The attached version booted up fine under 16-way KVM:

 sh-4.2# uptime
  19:50:08 up 0 min,  0 users,  load average: 0.00, 0.00, 0.00

That's all the testing it will get this evening though. Patch should be 
good enough for Tim to try?

Thanks,

	Ingo

====================>
Subject: anon_vmas: Convert the rwsem to an rwlock_t
From: Ingo Molnar <mingo@kernel.org>
Date: Sat, 28 Sep 2013 21:37:39 +0200

Here's a an almost totally untested patch to convert the anon vma lock to 
an rwlock_t.

I think its lack of modern queueing will hurt on big systems big time - it 
might even regress. But ... it's hard to tell such things in advance.

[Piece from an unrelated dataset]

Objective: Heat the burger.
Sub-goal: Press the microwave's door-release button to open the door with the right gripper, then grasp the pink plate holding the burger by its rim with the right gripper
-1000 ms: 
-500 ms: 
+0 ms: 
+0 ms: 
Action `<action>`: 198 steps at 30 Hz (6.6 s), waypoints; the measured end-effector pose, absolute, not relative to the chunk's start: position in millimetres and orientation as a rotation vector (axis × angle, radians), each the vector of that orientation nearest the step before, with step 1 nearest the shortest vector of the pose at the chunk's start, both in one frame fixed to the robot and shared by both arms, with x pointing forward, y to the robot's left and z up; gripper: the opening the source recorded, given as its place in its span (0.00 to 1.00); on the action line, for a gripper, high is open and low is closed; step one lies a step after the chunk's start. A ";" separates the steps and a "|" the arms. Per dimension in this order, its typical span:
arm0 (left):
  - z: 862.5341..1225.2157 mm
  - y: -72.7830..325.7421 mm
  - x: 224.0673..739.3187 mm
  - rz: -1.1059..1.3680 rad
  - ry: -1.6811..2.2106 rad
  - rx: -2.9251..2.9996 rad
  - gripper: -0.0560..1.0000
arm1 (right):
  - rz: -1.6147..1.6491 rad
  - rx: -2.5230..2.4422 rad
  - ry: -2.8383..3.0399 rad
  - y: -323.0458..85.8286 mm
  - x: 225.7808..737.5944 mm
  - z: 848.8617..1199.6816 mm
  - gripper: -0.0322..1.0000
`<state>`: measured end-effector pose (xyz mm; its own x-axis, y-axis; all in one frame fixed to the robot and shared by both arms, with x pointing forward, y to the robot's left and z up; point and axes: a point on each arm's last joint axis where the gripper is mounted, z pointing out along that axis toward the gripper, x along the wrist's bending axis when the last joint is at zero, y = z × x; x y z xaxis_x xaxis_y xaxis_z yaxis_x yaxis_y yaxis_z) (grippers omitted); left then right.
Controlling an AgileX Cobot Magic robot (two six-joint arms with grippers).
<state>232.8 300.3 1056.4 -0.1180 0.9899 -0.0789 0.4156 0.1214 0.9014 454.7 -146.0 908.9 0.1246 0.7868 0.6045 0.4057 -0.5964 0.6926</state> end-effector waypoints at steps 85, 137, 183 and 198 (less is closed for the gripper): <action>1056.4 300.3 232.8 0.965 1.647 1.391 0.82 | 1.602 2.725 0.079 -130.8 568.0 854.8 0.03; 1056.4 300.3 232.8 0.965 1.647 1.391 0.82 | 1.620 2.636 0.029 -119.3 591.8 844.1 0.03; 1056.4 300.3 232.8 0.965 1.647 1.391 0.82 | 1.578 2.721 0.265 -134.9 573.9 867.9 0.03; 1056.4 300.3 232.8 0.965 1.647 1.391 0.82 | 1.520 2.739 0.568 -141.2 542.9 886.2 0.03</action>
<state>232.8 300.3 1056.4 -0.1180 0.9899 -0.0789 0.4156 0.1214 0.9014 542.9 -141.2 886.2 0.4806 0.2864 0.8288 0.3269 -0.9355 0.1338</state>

[ That might as well be for the better as it will eventually be fixed,
  which in turn will improve tasklist_lock workloads ;-) ]

--
 include/linux/mmu_notifier.h |    2 +-
 include/linux/rmap.h         |   19 +++++++++----------
 mm/huge_memory.c             |    4 ++--
 mm/mmap.c                    |   10 +++++-----
 mm/rmap.c                    |   24 ++++++++++++------------
 5 files changed, 29 insertions(+), 30 deletions(-)

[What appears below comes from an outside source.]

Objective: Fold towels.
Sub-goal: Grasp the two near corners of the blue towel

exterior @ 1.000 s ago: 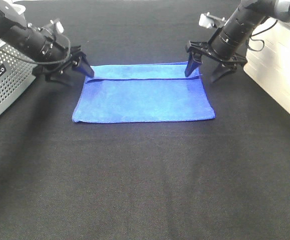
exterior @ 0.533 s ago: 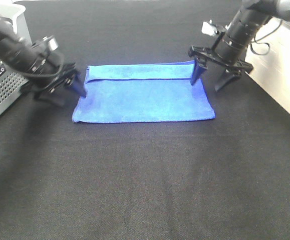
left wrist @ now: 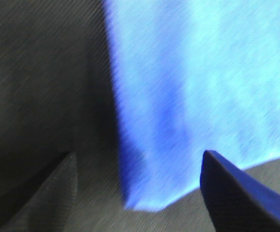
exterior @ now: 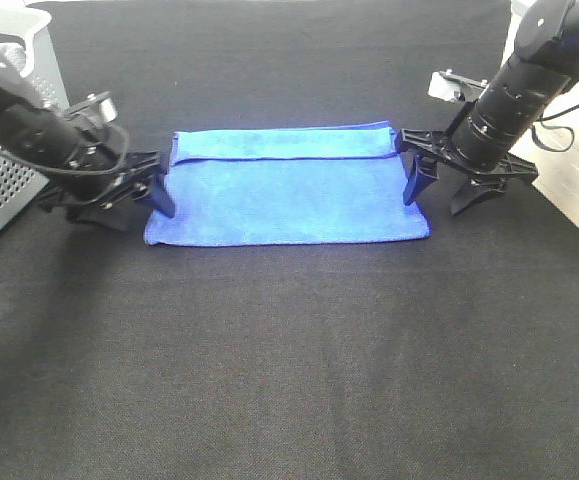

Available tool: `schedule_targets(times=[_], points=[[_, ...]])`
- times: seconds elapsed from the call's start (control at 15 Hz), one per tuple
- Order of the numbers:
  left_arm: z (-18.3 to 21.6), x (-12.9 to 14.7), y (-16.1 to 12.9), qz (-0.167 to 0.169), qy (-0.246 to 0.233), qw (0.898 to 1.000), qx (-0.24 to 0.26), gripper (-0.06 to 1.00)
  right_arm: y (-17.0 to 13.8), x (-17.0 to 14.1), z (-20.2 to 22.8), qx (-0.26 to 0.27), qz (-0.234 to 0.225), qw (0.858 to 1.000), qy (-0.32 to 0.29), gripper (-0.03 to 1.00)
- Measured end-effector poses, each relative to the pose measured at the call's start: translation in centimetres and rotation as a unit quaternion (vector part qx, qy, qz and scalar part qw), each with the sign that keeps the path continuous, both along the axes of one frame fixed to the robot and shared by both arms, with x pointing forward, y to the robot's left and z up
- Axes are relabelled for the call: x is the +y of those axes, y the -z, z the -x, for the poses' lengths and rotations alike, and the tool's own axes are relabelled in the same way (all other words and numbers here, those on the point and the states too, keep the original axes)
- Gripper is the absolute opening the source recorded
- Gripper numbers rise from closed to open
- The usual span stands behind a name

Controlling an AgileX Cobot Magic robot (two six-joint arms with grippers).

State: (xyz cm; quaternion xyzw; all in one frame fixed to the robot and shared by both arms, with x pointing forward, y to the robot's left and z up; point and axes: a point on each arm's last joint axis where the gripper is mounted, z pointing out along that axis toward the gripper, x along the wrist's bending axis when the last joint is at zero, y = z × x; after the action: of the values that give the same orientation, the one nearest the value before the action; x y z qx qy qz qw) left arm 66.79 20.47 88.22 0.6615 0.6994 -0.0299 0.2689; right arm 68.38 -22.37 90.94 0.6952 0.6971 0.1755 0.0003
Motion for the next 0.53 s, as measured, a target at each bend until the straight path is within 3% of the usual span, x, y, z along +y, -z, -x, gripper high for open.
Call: schedule_targets(times=[0.27,0.53], points=[[-0.2,-0.7,1.5,0.012,-0.022,1.0,0.004,0.68,0.5,0.2,-0.2,-0.009,-0.005,1.0,-0.016,0.62],[-1.7,-1.9,1.9,0.034,-0.007,0.999,0.005,0.67,2.9,1.3,-0.4,0.007,-0.071,0.997,-0.019,0.6]])
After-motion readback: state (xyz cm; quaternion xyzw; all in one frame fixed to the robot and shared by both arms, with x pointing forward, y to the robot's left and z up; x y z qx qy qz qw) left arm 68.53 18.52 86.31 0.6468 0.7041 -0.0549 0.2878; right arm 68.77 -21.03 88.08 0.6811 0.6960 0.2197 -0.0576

Signed-off-by: Ingo Molnar <mingo@kernel.org>
Index: tip/include/linux/mmu_notifier.h
===================================================================
--- tip.orig/include/linux/mmu_notifier.h
+++ tip/include/linux/mmu_notifier.h
@@ -151,7 +151,7 @@ struct mmu_notifier_ops {
  * Therefore notifier chains can only be traversed when either
  *
  * 1. mmap_sem is held.
- * 2. One of the reverse map locks is held (i_mmap_mutex or anon_vma->rwsem).
+ * 2. One of the reverse map locks is held (i_mmap_mutex or anon_vma->rwlock).
  * 3. No other concurrent thread can access the list (release)
  */
 struct mmu_notifier {
Index: tip/include/linux/rmap.h
===================================================================
--- tip.orig/include/linux/rmap.h
+++ tip/include/linux/rmap.h
@@ -7,7 +7,7 @@
 #include <linux/list.h>
 #include <linux/slab.h>
 #include <linux/mm.h>
-#include <linux/rwsem.h>
+#include <linux/rwlock.h>
 #include <linux/memcontrol.h>
 
 /*
@@ -26,7 +26,7 @@
  */
 struct anon_vma {
 	struct anon_vma *root;		/* Root of this anon_vma tree */
-	struct rw_semaphore rwsem;	/* W: modification, R: walking the list */
+	rwlock_t rwlock;		/* W: modification, R: walking the list */
 	/*
 	 * The refcount is taken on an anon_vma when there is no
 	 * guarantee that the vma of page tables will exist for
@@ -64,7 +64,7 @@ struct anon_vma_chain {
 	struct vm_area_struct *vma;
 	struct anon_vma *anon_vma;
 	struct list_head same_vma;   /* locked by mmap_sem & page_table_lock */
-	struct rb_node rb;			/* locked by anon_vma->rwsem */
+	struct rb_node rb;			/* locked by anon_vma->rwlock */
 	unsigned long rb_subtree_last;
 #ifdef CONFIG_DEBUG_VM_RB
 	unsigned long cached_vma_start, cached_vma_last;
@@ -108,37 +108,36 @@ static inline void vma_lock_anon_vma(str
 {
 	struct anon_vma *anon_vma = vma->anon_vma;
 	if (anon_vma)
-		down_write(&anon_vma->root->rwsem);
+		write_lock(&anon_vma->root->rwlock);
 }
 
 static inline void vma_unlock_anon_vma(struct vm_area_struct *vma)
 {
 	struct anon_vma *anon_vma = vma->anon_vma;
 	if (anon_vma)
-		up_write(&anon_vma->root->rwsem);
+		write_unlock(&anon_vma->root->rwlock);
 }
 
 static inline void anon_vma_lock_write(struct anon_vma *anon_vma)
 {
-	down_write(&anon_vma->root->rwsem);
+	write_lock(&anon_vma->root->rwlock);
 }
 
 static inline void anon_vma_unlock_write(struct anon_vma *anon_vma)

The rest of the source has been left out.